Mischief Maker wrote:
Zelda already died on the DS. Spirit Tracks was one of the most aggresively unfun games I've ever played whose microphone and touchscreen controls seemed custom designed to both annoy and embarrass me when playing on long flights (remember those?)
Oh my god, Spirit Tracks was a travesty. Fuck all the DS Zelda's honestly. Phantom Hourglass would have been interesting had it not been for the AWFUL controls and returning to that tedious ocean palace. But I at least was able to stomach it enough to beat it. Not Tracks.

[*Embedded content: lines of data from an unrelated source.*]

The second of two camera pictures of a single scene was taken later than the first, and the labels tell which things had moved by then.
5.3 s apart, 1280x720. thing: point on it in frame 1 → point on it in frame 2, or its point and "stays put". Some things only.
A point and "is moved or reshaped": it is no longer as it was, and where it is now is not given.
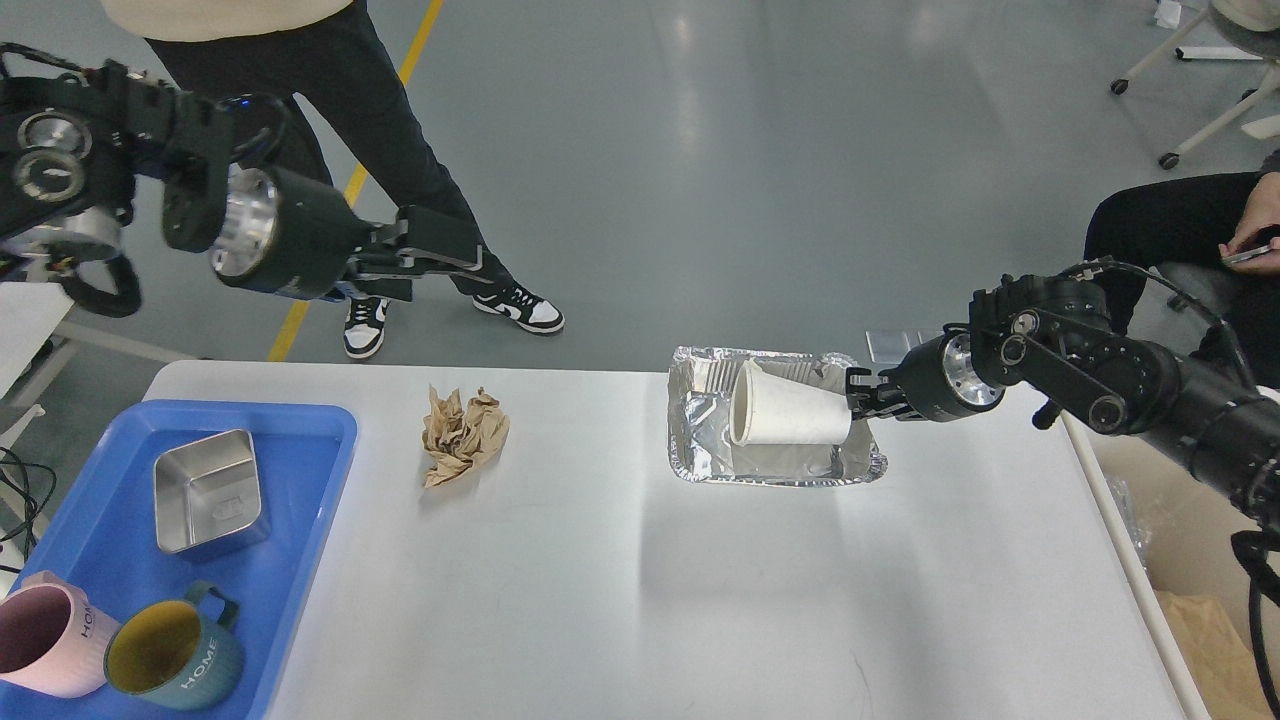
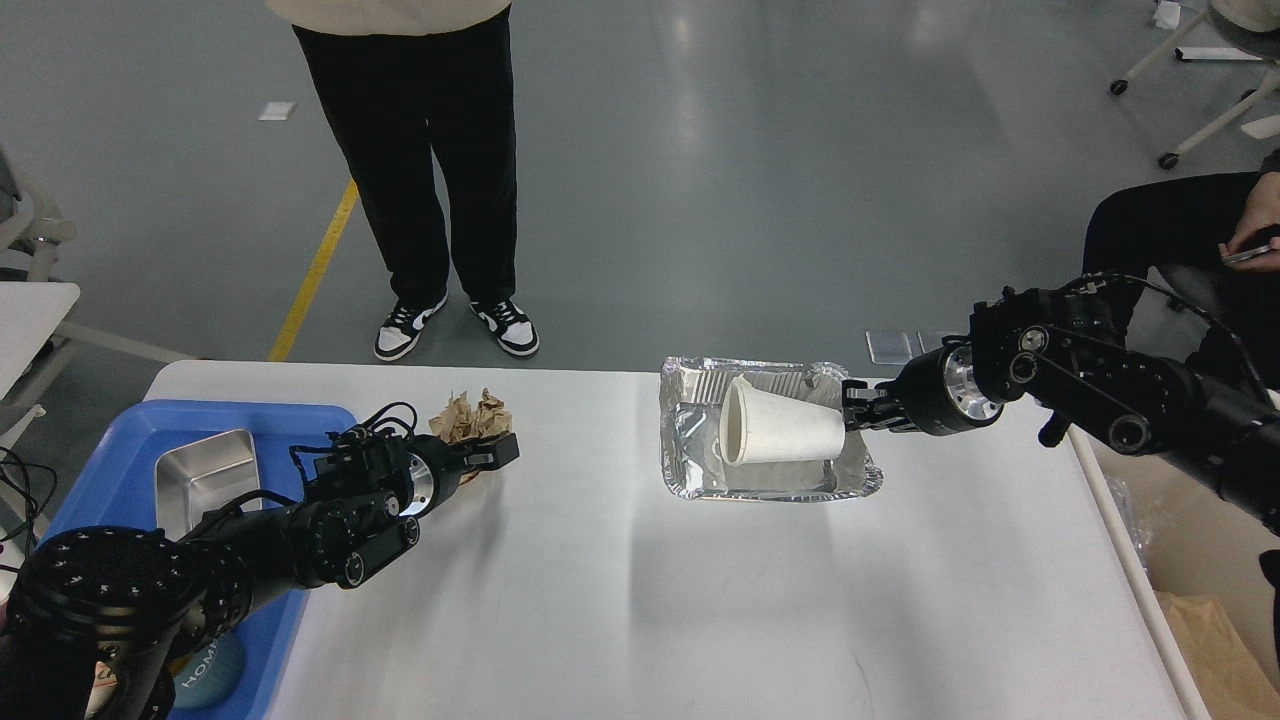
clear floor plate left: [888, 347] stays put
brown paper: [458, 439] stays put
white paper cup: [772, 408] is moved or reshaped
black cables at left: [40, 482] stays put
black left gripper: [291, 235] → [435, 468]
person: [325, 58] → [394, 76]
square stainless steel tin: [207, 497] stays put
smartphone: [1243, 255] stays put
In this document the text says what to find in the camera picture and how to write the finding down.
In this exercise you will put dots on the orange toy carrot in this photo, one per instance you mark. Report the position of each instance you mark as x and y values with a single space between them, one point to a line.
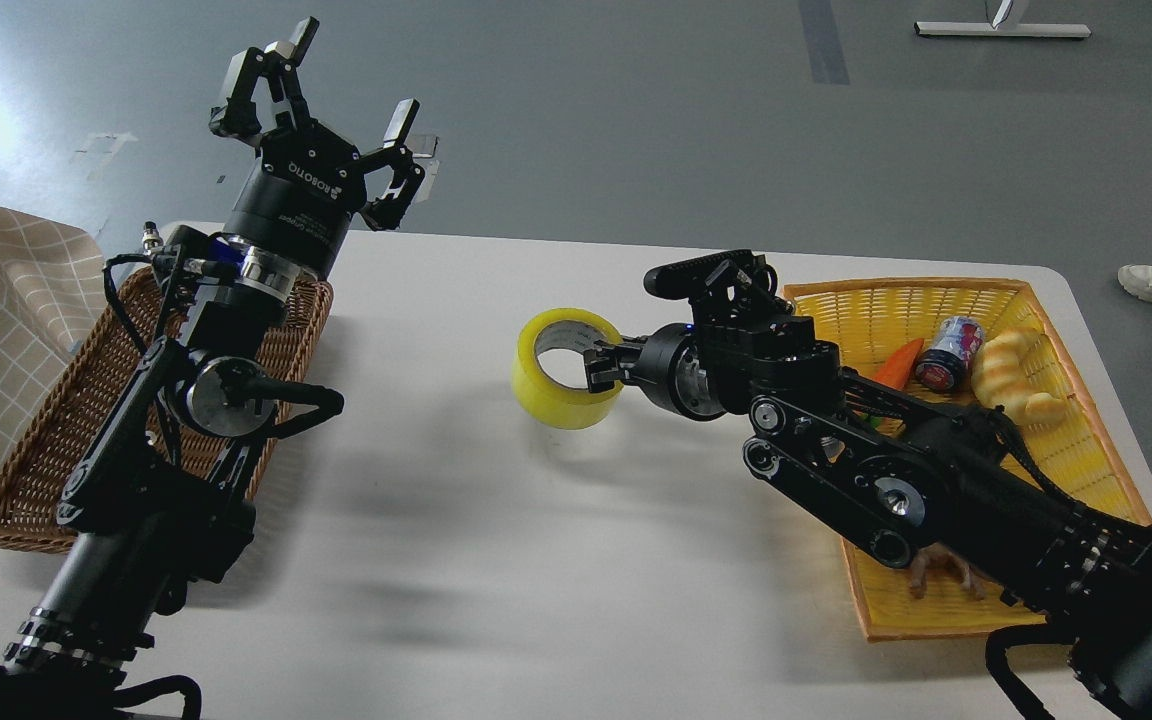
895 372

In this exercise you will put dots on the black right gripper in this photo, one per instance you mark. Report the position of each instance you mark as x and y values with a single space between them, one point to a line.
664 365

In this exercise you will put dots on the white stand base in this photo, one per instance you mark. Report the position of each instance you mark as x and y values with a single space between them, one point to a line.
1006 21

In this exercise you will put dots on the yellow tape roll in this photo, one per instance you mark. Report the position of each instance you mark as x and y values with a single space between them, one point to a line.
542 396

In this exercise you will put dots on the toy croissant bread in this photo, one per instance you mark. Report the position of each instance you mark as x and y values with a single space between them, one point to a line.
999 382

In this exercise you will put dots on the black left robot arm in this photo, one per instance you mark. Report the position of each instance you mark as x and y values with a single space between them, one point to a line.
159 498

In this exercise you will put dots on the brown wicker basket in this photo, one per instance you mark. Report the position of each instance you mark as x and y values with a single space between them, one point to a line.
34 473

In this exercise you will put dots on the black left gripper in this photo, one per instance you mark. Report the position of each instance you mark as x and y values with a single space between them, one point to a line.
301 200

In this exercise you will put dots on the small soda can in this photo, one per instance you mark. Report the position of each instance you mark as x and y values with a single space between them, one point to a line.
946 363

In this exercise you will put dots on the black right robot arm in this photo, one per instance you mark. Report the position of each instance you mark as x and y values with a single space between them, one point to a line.
893 474

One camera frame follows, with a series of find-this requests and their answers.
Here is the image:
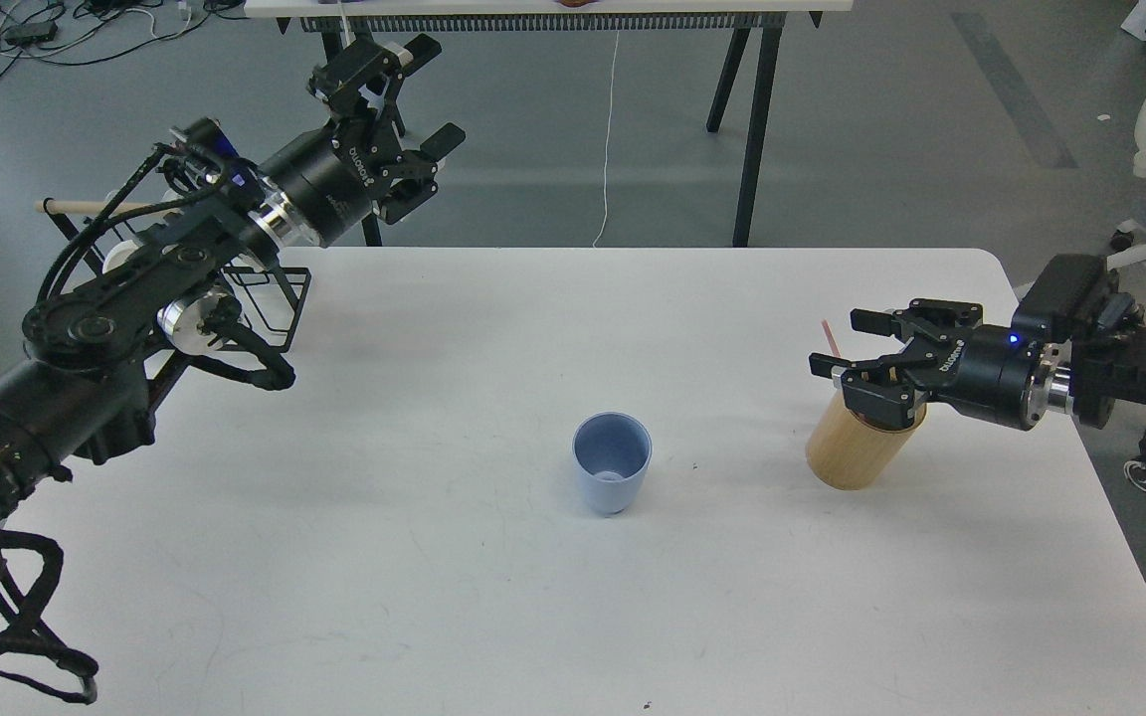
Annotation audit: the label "white hanging cable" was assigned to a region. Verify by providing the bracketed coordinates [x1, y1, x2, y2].
[592, 27, 622, 247]

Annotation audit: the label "blue cup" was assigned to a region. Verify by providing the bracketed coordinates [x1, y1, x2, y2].
[572, 412, 654, 516]

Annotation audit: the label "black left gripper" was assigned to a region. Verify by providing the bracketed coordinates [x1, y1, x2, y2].
[258, 36, 466, 247]

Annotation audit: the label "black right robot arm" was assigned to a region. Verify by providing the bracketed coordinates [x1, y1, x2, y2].
[809, 255, 1146, 493]

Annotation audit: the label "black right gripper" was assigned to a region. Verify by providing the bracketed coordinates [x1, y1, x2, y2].
[809, 298, 1055, 431]

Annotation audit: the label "black floor cables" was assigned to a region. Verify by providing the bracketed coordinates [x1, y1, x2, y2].
[0, 0, 248, 135]

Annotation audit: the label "white background table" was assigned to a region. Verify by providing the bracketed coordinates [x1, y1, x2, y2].
[245, 0, 855, 247]

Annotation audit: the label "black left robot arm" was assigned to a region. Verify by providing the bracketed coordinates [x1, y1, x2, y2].
[0, 36, 465, 705]

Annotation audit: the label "pink chopstick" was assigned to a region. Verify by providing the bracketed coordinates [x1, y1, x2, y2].
[822, 320, 842, 357]

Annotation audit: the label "white mug in rack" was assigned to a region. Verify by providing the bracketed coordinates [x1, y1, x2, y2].
[101, 189, 181, 273]

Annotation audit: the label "black wire dish rack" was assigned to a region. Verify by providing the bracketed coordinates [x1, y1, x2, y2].
[36, 198, 312, 354]

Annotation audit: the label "bamboo cylinder holder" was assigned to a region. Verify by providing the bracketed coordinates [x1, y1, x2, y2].
[804, 391, 928, 490]

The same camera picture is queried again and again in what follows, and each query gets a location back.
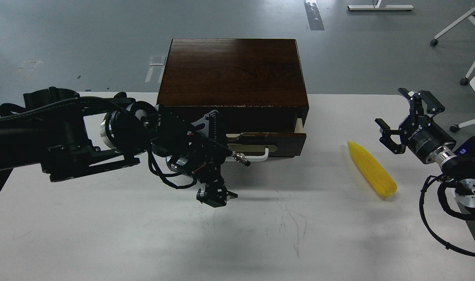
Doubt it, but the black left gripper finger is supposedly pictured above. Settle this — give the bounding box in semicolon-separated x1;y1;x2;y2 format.
220;187;239;206
196;183;223;208

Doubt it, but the white rolling chair base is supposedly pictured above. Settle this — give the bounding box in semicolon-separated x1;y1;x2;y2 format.
430;0;475;85

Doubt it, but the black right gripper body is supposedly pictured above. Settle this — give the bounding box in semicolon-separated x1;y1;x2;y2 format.
398;116;457;164

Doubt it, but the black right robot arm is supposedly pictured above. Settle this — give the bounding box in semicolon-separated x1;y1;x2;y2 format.
375;88;475;221

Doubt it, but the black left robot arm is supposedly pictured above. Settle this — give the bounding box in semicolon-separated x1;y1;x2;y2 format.
0;87;250;208

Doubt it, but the yellow corn cob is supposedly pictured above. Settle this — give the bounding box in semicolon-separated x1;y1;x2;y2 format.
347;140;398;197

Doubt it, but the dark wooden drawer cabinet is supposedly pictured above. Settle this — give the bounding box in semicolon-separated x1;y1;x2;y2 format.
157;38;309;133

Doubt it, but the grey floor tape strip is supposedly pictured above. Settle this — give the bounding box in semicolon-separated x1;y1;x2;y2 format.
304;0;325;31

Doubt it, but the white desk foot bar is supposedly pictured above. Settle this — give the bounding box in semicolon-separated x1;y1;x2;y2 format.
348;4;414;11

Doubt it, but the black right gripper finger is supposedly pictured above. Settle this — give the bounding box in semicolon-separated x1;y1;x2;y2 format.
398;88;445;123
375;119;406;155

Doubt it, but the white drawer handle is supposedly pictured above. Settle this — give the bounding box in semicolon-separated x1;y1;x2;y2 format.
245;146;269;162

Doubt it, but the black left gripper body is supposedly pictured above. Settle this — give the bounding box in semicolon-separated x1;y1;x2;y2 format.
166;111;227;187

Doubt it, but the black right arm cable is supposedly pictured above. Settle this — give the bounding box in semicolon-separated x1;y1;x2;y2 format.
418;174;475;259

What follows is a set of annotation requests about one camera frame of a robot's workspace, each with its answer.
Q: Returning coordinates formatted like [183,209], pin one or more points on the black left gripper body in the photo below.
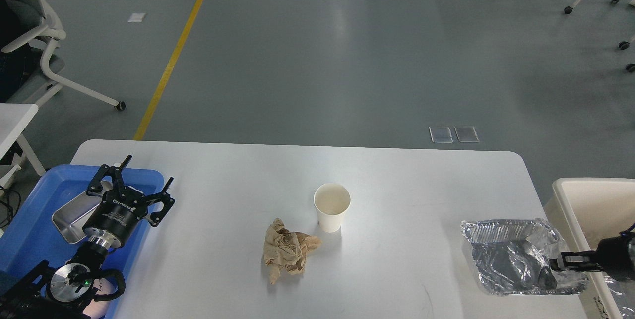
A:
[113,222]

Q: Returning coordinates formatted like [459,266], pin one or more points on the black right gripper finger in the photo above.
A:
[574,261]

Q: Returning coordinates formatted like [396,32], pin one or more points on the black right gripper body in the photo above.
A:
[615,256]

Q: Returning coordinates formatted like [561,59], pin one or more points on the stainless steel rectangular tin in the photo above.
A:
[70,219]

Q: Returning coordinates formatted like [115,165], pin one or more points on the foil lined bin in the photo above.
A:
[512,258]

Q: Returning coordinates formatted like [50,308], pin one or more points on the brown paper napkin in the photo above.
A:
[285,250]

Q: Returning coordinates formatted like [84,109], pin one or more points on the white paper cup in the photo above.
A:
[331,202]

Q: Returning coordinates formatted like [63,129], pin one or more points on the pink ceramic mug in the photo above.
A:
[97,309]

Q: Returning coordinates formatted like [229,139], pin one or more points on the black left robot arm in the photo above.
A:
[63,292]

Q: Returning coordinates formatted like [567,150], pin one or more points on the white waste bin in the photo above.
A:
[585,211]

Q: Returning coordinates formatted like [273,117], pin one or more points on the blue plastic tray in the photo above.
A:
[32,236]

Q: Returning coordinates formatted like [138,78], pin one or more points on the white side table left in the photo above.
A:
[14,119]

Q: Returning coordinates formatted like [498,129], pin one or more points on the person in black clothes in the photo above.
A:
[17,66]

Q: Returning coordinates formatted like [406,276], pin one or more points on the clear floor plate right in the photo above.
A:
[466,134]

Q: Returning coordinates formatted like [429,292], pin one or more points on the clear floor plate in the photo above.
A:
[466,134]
[441,134]

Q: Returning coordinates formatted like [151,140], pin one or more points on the white office chair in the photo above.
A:
[42,23]

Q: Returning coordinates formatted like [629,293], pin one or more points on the clear floor plate left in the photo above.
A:
[441,134]

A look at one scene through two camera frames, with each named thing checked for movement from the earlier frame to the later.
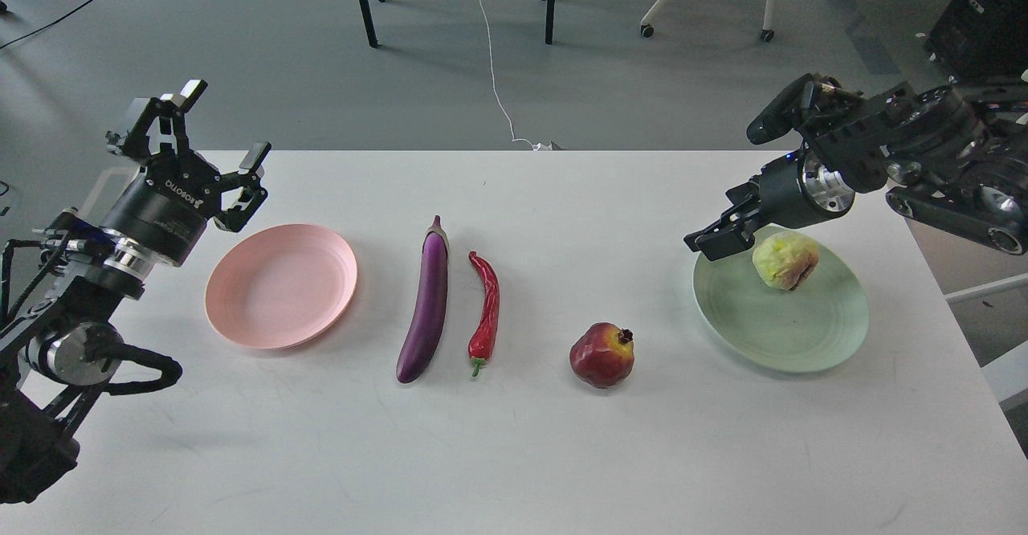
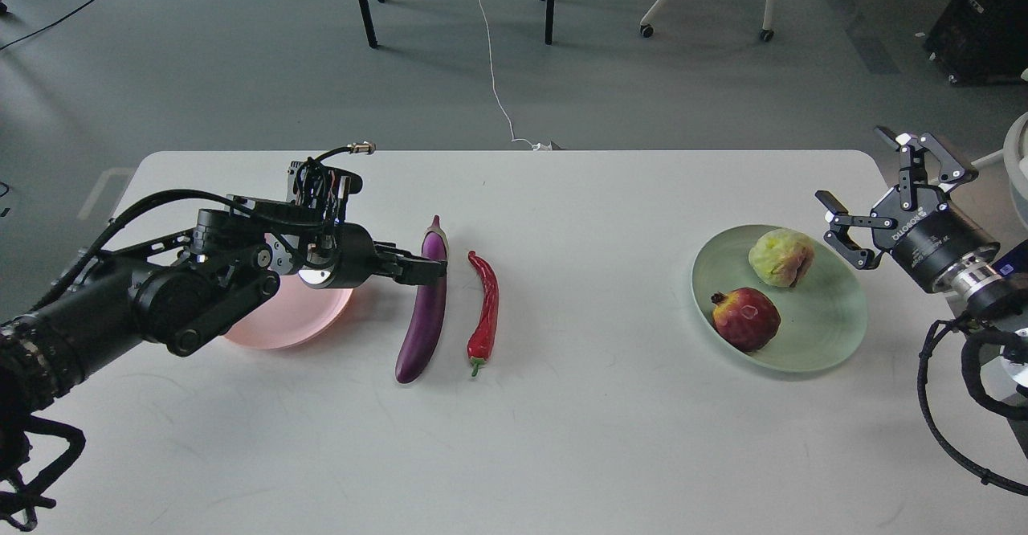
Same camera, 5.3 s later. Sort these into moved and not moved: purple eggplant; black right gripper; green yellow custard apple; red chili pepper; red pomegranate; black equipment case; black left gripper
Moved: black right gripper; red pomegranate; black left gripper
Not moved: purple eggplant; black equipment case; green yellow custard apple; red chili pepper
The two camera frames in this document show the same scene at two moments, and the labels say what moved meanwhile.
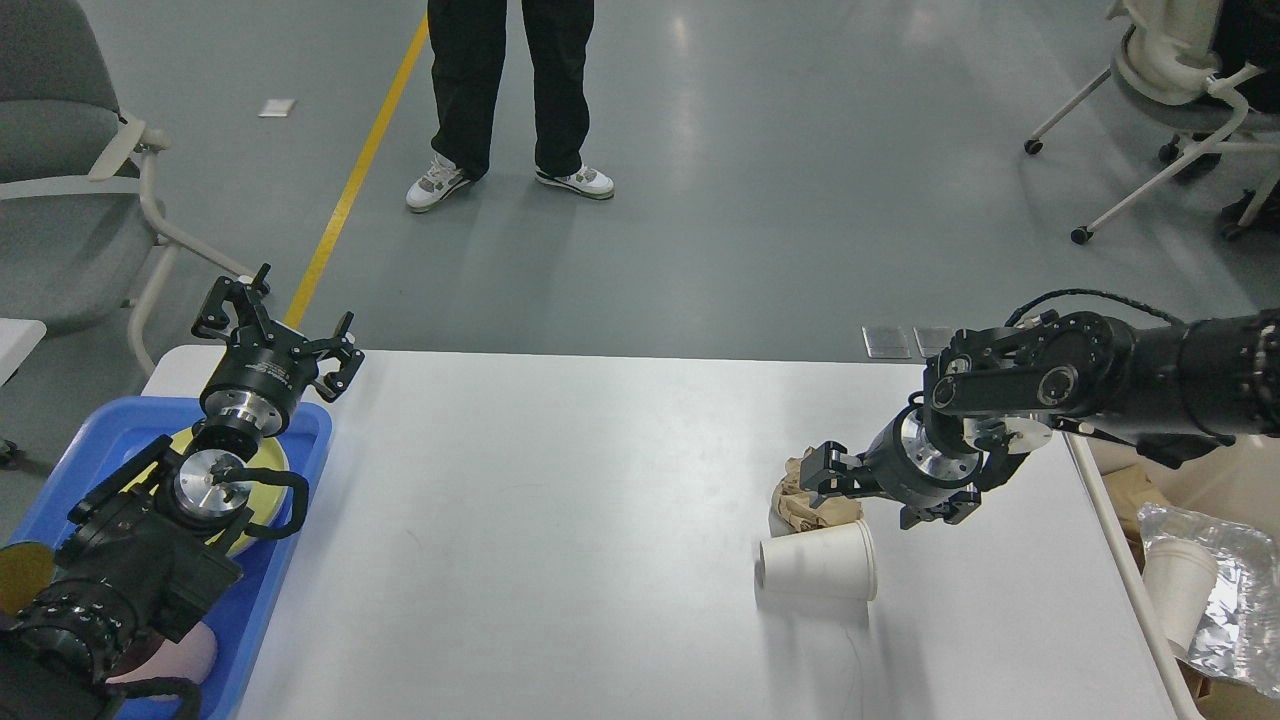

Link Between Worlds though? Godlike...then they made TriForce Heroes. :l
Hornet wrote:
I wouldn't say that. I haven't played Breath of the Wild, so I don't know how similar the games are, but Zelda 1 is super-open. You can go pretty much anywhere you want and do things in (almost) any order you want. This is actually one of the reasons why I find this game so damn replayable (it also helps that, unlike "modern" Zelda, the monsters actually WANT to kill you. There's a sense of danger, urgency and a much higher emphasis on methodical combat in the NES games).
Unless my memory is playing tricks on me, the entire map is traversable from the get-go (if you enter the Lost Woods) and the only dungeons you can't enter are 4 (which requires the raft) and 7 (which requires the flute). But even then, you can, for example, just enter the 3rd dungeon, grab the raft, exit and go straight to dungeon 4. There are lots and lots of different routes you can take in Zelda 1.
You're probably right. However the difference is that in Zelda 1 you can go anywhere you want whereas Wild you don't have to do it
at all. And for Zelda 1, correct me again I haven't beaten it since 2015, but I think you'd have to REALLY sequence break and know the game inside and out to do much of what you're talking about. Not in the sense of exploits/glitches like Metroid, but just knowing the game.
If you ask me, that just makes things even more sad for Wild. Even not following the order for Zelda 1, you still have to go to these dungeons and be challenged by the new enemy types, complicated layouts, and deal with actually interesting (for the time) boss fights.
It's so EASY to just not do the main quest in Wild, skip right to that bland hole of a Hyrule Castle, B-line it to the inner sanctum, and steamroll the cutscene they call a Ganon fight. Everything is designed to be quick and easy to facilitate this freedom. You get literally everything that matters in the game in the first 2 hours so every other task feels superfluous. Like a glorified grind if you're unsure you'll be able to beat Ganon.
WelshMegalodon wrote:
As long as you don't pick it up at full price.
It baffles me that people can pay $60 for a game they're not even sure they like.
I get hella discounts at my job. Rest assured, I'm getting that shit for like $30-40 depending on when it drops. I can deal with that.